Qualitatively, I think right now, the money-velocity is not high yet. There's still faith in the USD around the world, although some countries are increasingly moving away from USD. When people start to spend all those USD, when China starts to spend all their USD, then the chickens will come home to roost in the US. Inflation will be sky-high. What the US had printed up in monetary base in the past 200 years (and have a resulting 97% loss in the purchasing power of the USD), Bernanke managed to double it in just 1-2 years.
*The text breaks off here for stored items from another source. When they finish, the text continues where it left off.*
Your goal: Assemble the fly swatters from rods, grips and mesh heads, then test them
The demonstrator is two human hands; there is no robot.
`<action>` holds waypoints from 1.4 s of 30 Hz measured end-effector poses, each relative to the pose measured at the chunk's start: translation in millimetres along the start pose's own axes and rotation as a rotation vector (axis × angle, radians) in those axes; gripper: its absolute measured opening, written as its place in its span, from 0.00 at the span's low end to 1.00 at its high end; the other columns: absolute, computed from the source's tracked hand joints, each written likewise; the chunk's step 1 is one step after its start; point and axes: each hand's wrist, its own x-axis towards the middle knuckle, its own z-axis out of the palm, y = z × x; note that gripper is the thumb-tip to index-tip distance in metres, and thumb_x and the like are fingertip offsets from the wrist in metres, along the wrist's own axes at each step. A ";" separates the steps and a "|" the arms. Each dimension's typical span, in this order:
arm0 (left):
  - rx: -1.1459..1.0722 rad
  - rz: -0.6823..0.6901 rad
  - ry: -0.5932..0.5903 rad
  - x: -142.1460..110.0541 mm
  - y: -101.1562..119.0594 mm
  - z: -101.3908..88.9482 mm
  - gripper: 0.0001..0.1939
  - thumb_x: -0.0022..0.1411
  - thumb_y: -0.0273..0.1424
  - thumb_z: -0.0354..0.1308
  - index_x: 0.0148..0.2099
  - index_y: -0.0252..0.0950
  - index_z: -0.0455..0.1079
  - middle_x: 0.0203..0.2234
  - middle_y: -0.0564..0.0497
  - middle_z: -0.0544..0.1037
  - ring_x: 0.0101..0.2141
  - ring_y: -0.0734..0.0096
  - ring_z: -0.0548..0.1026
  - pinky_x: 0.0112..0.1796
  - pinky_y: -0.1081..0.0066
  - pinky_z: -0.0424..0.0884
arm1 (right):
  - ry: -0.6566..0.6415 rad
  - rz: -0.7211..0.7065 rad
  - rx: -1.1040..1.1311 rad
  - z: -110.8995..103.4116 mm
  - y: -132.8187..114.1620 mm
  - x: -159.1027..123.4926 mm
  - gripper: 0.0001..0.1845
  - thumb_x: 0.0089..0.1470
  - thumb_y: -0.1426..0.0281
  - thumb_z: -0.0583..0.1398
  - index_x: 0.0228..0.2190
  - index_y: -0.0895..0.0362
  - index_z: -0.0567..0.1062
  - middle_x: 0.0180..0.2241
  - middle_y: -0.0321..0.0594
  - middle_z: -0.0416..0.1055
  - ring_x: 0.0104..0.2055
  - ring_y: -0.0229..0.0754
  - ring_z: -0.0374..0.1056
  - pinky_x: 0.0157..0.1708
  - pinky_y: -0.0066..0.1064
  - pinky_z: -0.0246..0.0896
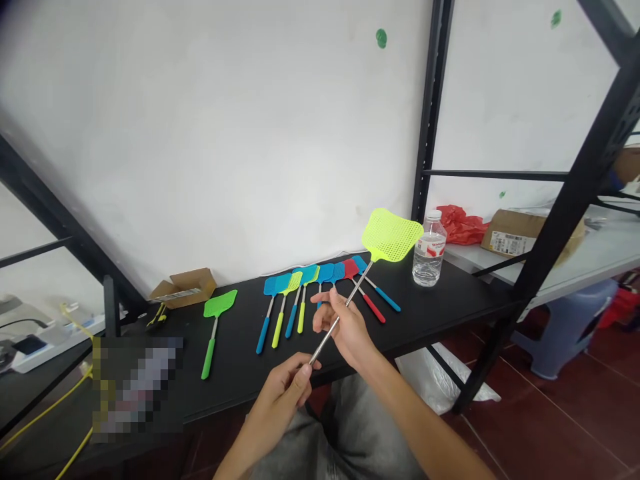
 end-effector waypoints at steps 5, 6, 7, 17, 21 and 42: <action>-0.024 -0.064 -0.035 -6.1 -2.8 -8.6 0.18 0.66 0.45 0.50 0.43 0.36 0.70 0.18 0.60 0.61 0.17 0.80 0.50 0.20 0.78 0.45 | -0.040 -0.035 -0.068 0.0 -19.5 -1.4 0.19 0.58 0.54 0.60 0.40 0.57 0.76 0.19 0.35 0.68 0.23 0.37 0.62 0.27 0.30 0.57; -0.006 -0.070 -0.048 -7.9 -2.3 -12.5 0.18 0.67 0.45 0.49 0.42 0.36 0.70 0.18 0.59 0.61 0.18 0.80 0.51 0.20 0.78 0.46 | -0.017 -0.062 -0.027 -5.6 -28.7 -0.2 0.17 0.57 0.56 0.61 0.41 0.56 0.76 0.20 0.33 0.67 0.23 0.36 0.62 0.27 0.29 0.57; 0.025 -0.067 -0.060 -9.4 -1.0 -16.9 0.18 0.67 0.45 0.49 0.40 0.36 0.71 0.18 0.59 0.62 0.18 0.80 0.52 0.21 0.77 0.47 | 0.018 -0.091 0.037 -12.1 -38.6 1.2 0.16 0.56 0.58 0.63 0.42 0.55 0.75 0.20 0.31 0.65 0.23 0.35 0.61 0.27 0.29 0.58; 0.511 0.056 -0.036 -10.9 21.5 -55.1 0.20 0.68 0.44 0.45 0.39 0.37 0.72 0.20 0.57 0.64 0.23 0.74 0.60 0.26 0.75 0.56 | 0.200 -0.179 0.340 -41.0 -70.1 10.4 0.15 0.55 0.55 0.62 0.31 0.54 0.71 0.24 0.32 0.64 0.25 0.35 0.61 0.28 0.28 0.63; 0.693 0.025 -0.001 -19.7 28.3 -72.9 0.19 0.68 0.45 0.45 0.43 0.40 0.72 0.22 0.57 0.66 0.25 0.73 0.62 0.26 0.74 0.56 | 0.290 -0.336 0.133 -39.9 -58.3 15.3 0.18 0.55 0.54 0.61 0.40 0.55 0.74 0.27 0.37 0.71 0.28 0.38 0.65 0.32 0.29 0.63; 0.856 0.173 0.105 -15.7 20.4 -62.6 0.17 0.70 0.42 0.45 0.49 0.43 0.72 0.37 0.51 0.80 0.35 0.66 0.75 0.36 0.73 0.65 | 0.194 -0.125 -0.011 17.6 18.3 -13.7 0.19 0.55 0.59 0.62 0.44 0.57 0.75 0.31 0.43 0.77 0.31 0.41 0.68 0.24 0.30 0.59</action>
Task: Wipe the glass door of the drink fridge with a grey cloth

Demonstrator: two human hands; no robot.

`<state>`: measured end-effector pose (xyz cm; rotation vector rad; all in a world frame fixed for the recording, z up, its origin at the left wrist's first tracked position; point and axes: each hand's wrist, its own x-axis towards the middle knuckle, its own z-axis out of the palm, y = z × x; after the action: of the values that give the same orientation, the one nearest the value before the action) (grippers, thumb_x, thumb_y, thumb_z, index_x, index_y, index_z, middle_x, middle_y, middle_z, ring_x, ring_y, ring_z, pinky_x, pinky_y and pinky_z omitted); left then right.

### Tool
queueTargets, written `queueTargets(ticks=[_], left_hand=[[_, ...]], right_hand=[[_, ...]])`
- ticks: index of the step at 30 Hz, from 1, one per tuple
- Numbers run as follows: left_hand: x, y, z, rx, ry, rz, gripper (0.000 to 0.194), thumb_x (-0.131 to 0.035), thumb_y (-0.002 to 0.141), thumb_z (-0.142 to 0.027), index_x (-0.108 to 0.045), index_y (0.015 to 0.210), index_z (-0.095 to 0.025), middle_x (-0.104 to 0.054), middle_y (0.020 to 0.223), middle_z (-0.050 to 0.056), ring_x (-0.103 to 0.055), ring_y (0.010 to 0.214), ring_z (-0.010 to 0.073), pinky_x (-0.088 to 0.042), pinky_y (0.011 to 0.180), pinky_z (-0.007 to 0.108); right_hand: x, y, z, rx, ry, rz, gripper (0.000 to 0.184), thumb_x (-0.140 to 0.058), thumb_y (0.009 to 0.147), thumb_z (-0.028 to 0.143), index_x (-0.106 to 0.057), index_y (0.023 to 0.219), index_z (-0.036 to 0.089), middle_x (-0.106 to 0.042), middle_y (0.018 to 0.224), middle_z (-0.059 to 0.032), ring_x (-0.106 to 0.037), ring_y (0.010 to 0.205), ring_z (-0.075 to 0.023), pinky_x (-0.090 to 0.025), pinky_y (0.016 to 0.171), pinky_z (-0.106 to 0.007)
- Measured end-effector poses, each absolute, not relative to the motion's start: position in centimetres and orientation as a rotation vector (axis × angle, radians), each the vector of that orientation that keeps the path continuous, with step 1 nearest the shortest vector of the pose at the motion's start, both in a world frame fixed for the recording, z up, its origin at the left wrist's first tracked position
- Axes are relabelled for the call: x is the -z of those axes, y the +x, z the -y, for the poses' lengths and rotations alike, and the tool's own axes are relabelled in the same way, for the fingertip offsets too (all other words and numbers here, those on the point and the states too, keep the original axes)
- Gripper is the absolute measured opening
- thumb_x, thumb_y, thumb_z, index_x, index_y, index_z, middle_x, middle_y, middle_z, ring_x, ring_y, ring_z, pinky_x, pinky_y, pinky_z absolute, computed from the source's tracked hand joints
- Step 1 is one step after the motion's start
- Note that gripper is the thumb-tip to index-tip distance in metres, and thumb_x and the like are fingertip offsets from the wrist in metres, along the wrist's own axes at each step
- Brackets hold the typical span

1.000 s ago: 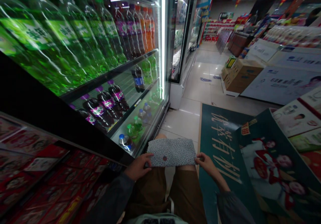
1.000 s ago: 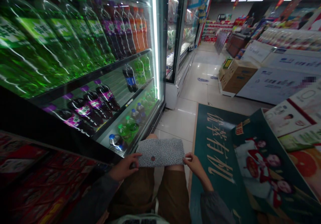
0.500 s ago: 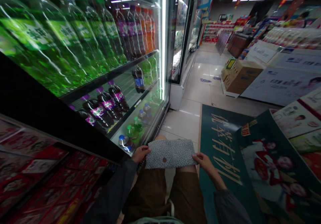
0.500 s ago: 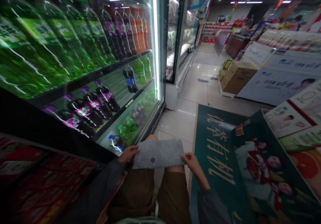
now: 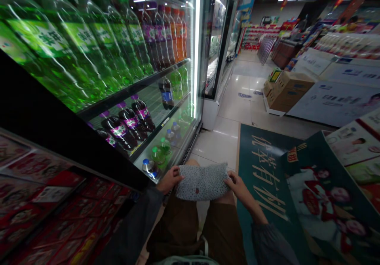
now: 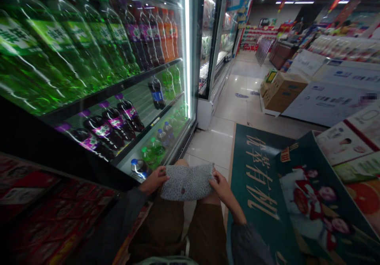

It's incredible.
3. The yield curve shows the interest rates that the govt has to pay for its debt. I'm not sure what your lecturer said, but I know of 2 reasons:
- When yield curve becomes steep, many of the floating-interest-rate loans will become harder to service. A lot of bank loans' interest rates are tied to the govt bond yield. So as the yield rises, so will the interest rate on the loans. This means more people will default on their mortgages. This was what happened in the years leading up to 2007.
- I think the housing market has been dependent on government-entities like Fannie and Freddie to stay afloat artificially (they now own over 60% of all US junk housing mortgages, and buys up 90% of new mortgages). I think they have liabilities in the trillions. I have not done much research on the figures, but I see quotes saying that Fannie and Freddie adds like $5 trillion to the national debt (of course, this is off-budget and not reported by the govt's phony, unscrupulous accounting methods). When the yield curve is steep, the govt will no longer be able to spend as much on these entities to support the housing market. So they may have to release millions of homes into the market, and prices will collapse.
I don't agree that a steep yield curve bad for housing though. It's good for housing actually. Prices need to go down to its natural level, and not stay at one induced by the Fed's money-printing and govt's artificial support. Home builders need to go bankrupt, because they are using the nation's scarce savings and resources on projects that are unsustainable. Under a free-market condition, interest rates would have risen dramatically and said STOP to these home builders. Capital will then be more efficiently allocated to more productive parts of the economy.